The Unix-domain-socket transport (default stdio / UDS) is unaffected by all of the above.

Alternatives considered

Option Pros Cons Why not chosen
No auth (status quo) Zero operator friction Any reachable client has full API access; violates OWASP API Security Top 10 (API1:2023 Broken Object Level Authorization / API2:2023 Broken Authentication) Rejected — unacceptable for a production service
Path-allowlist auth (restrict /v1/score only) Simple to implement Health probes and /metrics still unauthenticated; attacker can still enumerate endpoints; partial solutions invite operator confusion Rejected — auth must be uniform; a health probe leaks "is this host running vmafx" to unauthenticated callers
Bearer token (chosen) Zero new deps; widely understood by HTTP clients; easy to rotate; composable with network-layer TLS or mTLS Shared secret; token rotation requires restart or reload; not suitable for multi-tenant key-per-client scenarios Accepted — best fit for single-operator deployment model; multi-tenant can be layered via a gateway
mTLS only Strongest identity guarantee; eliminates shared-secret risks Requires PKI and certificate provisioning; not available in edge/dev deployments; significantly higher operator burden Deferred — can be added as a follow-on via ssl.SSLContext.verify_mode = ssl.CERT_REQUIRED; the TLS scaffolding in this ADR already loads the SSLContext, so mTLS is a one-flag change

Consequences

  • Positive: HTTP transport is now fail-closed on auth; body-exhaustion DoS is bounded at 4 MiB; default bind is safe for local dev and container deployments without an explicit firewall rule.
  • Negative: Breaking bind change — existing deployments that relied on 0.0.0.0 default must add VMAFX_MCP_HTTP_BIND=0.0.0.0. Operators who have not configured a token see 401 for all traffic (by design — better than silent open access).
  • Neutral / follow-ups: TLS is scaffolded but optional; mTLS requires no additional scaffolding — add ssl_context.verify_mode = ssl.CERT_REQUIRED + ssl_context.load_verify_locations(ca) if desired.

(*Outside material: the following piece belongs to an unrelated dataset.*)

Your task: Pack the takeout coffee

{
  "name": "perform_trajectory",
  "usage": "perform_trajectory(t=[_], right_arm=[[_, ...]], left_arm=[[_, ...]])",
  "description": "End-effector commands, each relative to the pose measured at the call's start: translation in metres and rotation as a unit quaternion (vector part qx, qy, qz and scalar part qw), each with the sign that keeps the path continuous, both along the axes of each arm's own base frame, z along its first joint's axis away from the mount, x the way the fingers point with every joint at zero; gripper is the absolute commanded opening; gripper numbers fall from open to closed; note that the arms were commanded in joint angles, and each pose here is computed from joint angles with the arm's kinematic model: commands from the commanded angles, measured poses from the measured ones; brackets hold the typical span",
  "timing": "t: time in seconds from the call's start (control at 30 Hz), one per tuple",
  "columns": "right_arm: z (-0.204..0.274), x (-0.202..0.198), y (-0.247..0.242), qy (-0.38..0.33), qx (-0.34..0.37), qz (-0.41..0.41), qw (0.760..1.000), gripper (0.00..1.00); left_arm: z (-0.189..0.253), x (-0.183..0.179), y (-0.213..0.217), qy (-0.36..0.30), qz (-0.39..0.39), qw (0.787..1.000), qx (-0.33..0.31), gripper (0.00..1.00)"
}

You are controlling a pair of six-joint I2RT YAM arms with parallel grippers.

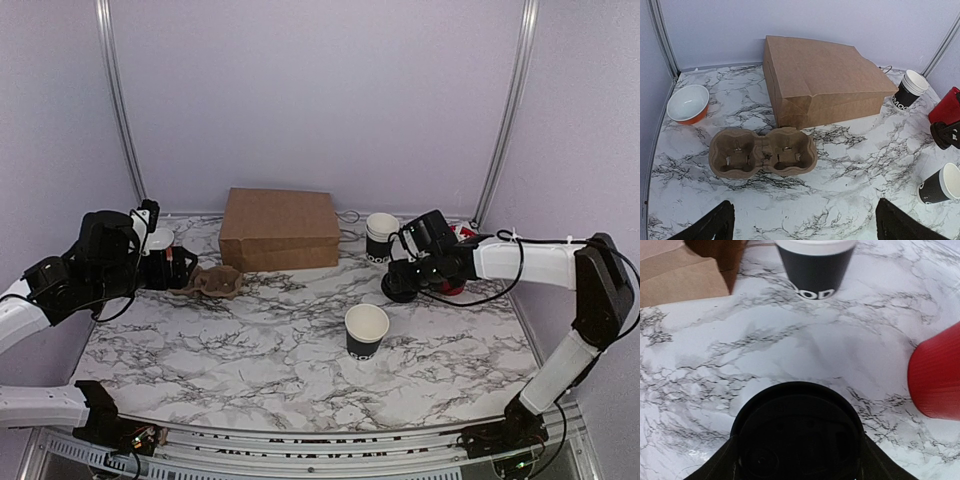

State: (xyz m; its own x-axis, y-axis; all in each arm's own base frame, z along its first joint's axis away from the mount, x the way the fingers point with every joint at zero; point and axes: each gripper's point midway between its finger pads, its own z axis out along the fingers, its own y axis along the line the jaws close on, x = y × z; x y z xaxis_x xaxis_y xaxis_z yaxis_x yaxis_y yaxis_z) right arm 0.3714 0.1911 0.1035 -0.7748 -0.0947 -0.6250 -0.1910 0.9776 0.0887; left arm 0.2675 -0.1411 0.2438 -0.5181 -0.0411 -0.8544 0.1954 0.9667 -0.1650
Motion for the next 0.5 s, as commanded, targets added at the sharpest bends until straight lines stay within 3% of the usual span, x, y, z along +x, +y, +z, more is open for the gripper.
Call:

VMAFX_MCP_HTTP_NO_AUTH=1 must be documented in deploy/helm/vmafx/values.yaml for operators using network-layer auth gateways.

References

  • ADR-0701 — HTTP transport foundation (introduces the transport this ADR hardens).
  • OWASP API Security Top 10 — API2:2023 Broken Authentication, API4:2023 Unrestricted Resource Consumption.